Identify and pull out each line of the entries in which "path" occurs.

[Opening SUPPLIED RECORDS section]

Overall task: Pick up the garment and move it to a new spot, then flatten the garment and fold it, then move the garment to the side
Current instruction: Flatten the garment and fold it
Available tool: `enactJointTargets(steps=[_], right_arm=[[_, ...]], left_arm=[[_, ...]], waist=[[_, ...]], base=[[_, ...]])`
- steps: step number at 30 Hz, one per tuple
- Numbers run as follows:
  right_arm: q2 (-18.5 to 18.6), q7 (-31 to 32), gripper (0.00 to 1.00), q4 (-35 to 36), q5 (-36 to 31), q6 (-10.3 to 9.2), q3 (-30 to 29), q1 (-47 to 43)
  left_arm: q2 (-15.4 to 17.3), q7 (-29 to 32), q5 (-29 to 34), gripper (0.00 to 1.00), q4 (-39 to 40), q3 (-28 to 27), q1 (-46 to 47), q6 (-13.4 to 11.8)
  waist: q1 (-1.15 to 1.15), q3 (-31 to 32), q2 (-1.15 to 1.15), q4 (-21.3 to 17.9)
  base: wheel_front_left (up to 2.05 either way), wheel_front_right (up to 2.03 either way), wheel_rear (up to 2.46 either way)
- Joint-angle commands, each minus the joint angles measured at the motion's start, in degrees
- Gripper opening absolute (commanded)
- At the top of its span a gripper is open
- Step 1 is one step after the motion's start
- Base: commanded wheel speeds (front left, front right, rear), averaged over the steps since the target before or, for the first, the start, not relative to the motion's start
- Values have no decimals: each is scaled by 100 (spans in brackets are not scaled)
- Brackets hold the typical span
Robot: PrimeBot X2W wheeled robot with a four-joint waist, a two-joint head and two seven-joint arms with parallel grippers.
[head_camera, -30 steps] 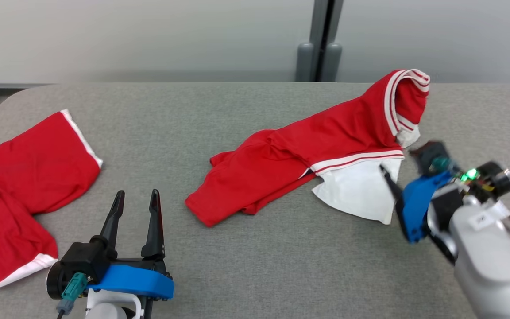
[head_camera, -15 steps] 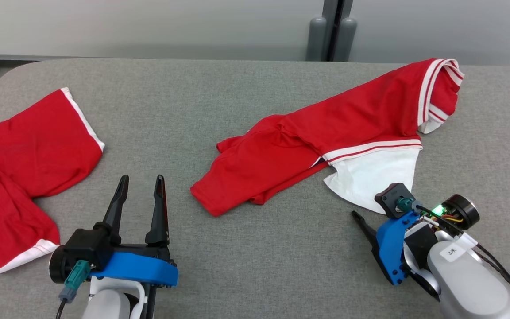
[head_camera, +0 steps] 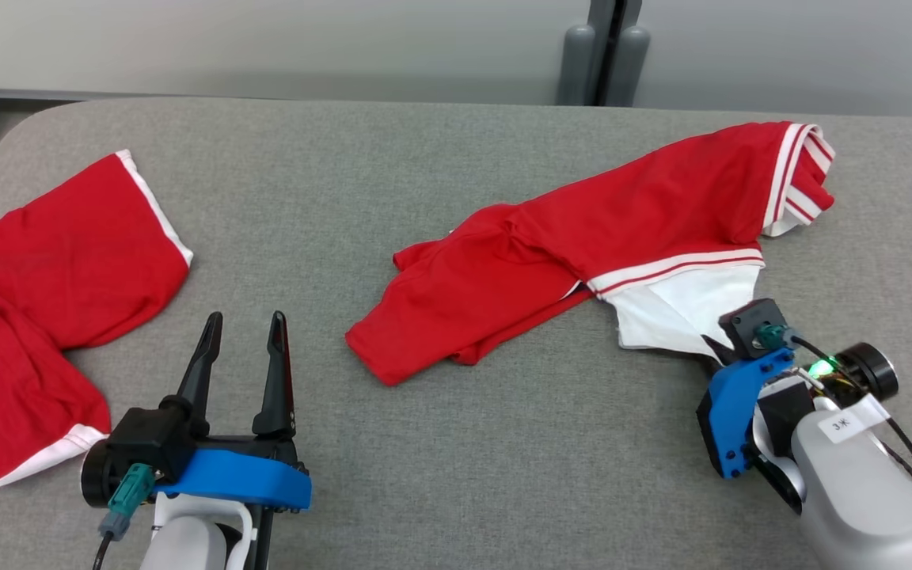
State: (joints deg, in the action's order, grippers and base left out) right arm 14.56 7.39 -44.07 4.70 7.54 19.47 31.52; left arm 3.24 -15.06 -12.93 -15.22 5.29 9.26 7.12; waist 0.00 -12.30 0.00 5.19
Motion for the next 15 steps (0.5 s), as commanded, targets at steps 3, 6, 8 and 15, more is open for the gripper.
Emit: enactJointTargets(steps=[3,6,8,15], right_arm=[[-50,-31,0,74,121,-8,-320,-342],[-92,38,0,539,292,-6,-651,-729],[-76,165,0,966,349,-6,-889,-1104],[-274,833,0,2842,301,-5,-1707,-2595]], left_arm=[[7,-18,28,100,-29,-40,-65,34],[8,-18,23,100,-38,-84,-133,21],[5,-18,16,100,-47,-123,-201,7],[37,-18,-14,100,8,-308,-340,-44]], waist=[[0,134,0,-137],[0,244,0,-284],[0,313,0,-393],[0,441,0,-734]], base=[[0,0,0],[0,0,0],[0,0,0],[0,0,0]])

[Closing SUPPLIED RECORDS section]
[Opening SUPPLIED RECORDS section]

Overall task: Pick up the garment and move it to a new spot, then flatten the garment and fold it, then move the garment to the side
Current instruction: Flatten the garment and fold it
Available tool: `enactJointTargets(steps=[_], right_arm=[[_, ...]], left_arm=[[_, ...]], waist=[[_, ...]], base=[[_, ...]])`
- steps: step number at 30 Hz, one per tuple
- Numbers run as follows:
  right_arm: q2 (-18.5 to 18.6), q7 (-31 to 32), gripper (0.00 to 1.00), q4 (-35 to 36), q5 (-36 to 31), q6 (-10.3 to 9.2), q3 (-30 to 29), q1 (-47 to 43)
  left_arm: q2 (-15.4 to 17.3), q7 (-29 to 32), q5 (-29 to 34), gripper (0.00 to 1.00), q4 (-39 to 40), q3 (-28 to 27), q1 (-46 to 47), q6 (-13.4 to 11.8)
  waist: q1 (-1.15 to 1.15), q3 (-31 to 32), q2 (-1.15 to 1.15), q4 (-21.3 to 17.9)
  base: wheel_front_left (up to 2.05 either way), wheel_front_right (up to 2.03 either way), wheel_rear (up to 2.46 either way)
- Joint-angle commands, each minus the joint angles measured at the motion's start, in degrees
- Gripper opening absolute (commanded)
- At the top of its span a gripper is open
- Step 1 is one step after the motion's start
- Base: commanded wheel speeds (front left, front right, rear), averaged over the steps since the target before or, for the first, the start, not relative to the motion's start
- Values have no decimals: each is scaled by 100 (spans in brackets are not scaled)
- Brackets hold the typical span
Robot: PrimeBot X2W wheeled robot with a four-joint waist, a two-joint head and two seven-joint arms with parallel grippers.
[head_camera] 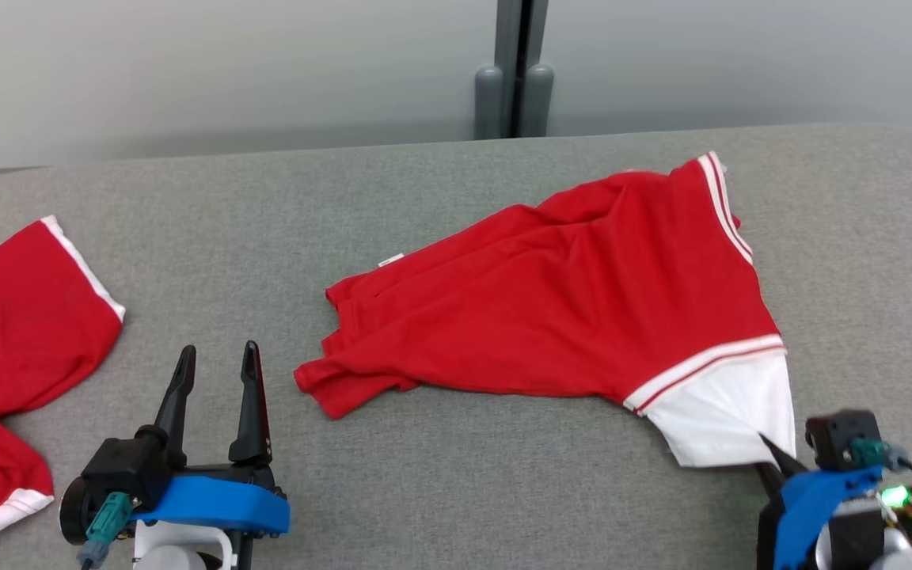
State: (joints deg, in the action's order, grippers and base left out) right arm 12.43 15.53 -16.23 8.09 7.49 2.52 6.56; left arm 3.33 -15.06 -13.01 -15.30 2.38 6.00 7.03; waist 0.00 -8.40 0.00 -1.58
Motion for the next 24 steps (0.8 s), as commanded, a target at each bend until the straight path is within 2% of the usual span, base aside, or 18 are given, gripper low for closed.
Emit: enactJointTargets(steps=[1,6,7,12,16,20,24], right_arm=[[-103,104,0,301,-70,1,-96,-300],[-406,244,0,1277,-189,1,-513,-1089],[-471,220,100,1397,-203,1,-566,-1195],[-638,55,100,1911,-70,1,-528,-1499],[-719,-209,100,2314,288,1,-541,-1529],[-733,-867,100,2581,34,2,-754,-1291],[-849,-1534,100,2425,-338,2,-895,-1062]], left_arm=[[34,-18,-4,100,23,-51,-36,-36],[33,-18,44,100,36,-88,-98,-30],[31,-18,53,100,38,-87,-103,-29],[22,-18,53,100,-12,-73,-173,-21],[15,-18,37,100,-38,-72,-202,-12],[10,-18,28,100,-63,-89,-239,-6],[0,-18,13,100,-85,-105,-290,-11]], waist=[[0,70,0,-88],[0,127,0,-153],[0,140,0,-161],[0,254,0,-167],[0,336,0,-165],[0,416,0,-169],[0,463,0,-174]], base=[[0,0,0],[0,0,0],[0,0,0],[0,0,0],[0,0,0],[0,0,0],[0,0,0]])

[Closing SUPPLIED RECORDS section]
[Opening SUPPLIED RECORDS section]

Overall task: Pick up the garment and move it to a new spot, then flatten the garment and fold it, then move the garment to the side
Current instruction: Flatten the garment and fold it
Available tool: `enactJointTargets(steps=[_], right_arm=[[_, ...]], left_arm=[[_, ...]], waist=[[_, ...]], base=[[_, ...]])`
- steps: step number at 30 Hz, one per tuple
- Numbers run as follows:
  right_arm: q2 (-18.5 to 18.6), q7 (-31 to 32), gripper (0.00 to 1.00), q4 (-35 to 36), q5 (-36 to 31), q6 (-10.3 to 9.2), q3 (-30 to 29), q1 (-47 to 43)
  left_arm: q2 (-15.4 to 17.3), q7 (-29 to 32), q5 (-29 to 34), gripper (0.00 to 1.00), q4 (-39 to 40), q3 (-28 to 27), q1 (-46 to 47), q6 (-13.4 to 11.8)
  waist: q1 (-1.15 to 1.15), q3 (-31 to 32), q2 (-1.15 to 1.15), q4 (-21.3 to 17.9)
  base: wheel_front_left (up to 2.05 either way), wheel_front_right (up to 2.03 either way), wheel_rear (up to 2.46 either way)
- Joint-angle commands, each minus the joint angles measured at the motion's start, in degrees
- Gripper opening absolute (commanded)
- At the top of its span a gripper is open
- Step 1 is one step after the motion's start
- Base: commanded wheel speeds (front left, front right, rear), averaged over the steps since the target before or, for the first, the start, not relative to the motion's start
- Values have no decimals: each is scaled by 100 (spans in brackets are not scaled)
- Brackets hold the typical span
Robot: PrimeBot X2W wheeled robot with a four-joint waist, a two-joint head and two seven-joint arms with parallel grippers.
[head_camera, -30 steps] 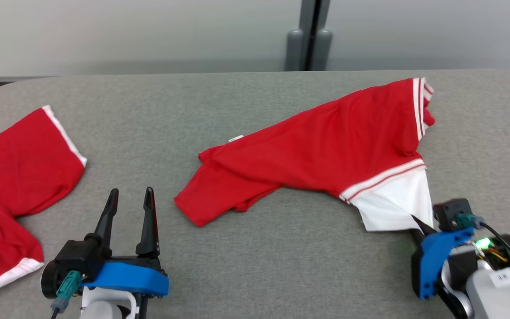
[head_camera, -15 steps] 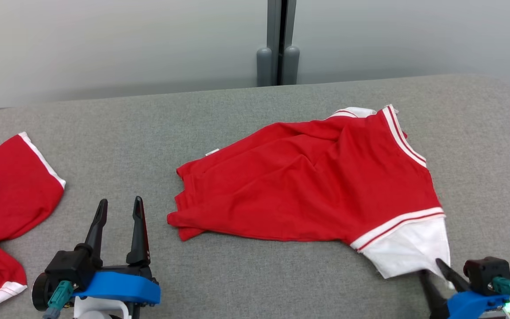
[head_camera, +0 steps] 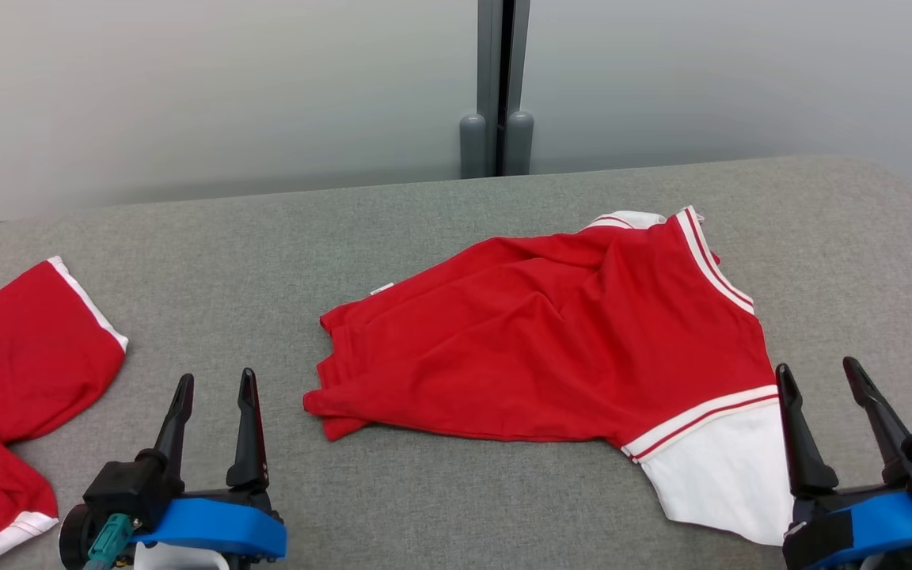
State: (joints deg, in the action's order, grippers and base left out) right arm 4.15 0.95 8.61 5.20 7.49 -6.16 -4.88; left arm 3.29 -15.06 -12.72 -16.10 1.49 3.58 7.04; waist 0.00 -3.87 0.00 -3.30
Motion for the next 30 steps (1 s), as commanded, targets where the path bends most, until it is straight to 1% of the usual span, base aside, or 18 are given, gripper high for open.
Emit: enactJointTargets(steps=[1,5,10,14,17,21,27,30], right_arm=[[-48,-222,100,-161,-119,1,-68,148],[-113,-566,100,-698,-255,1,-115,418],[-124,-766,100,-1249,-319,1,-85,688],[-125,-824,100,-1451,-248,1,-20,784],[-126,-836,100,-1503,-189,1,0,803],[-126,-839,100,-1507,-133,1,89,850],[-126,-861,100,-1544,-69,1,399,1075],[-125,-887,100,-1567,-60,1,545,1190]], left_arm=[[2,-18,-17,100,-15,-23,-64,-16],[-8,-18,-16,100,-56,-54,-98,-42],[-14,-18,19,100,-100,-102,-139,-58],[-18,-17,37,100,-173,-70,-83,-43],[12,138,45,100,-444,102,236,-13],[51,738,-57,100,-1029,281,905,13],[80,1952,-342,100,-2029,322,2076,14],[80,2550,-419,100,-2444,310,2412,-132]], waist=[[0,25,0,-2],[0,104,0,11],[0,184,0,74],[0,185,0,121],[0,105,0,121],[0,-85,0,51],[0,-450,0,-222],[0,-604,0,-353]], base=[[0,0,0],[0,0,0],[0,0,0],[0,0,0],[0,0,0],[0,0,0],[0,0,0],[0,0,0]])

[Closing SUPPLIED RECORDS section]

RESULT OF THE TASK →
Motion for the next 24 steps (0.8 s), as commanded, a target at each bend until the straight path is within 2% of the usual span, base aside, or 18 are given, gripper low for closed.
Motion for the next 30 steps (1 s), as commanded, targets where the path bends most, until it is straight to 1% of the usual span, base aside, or 18 are given, gripper high for open.

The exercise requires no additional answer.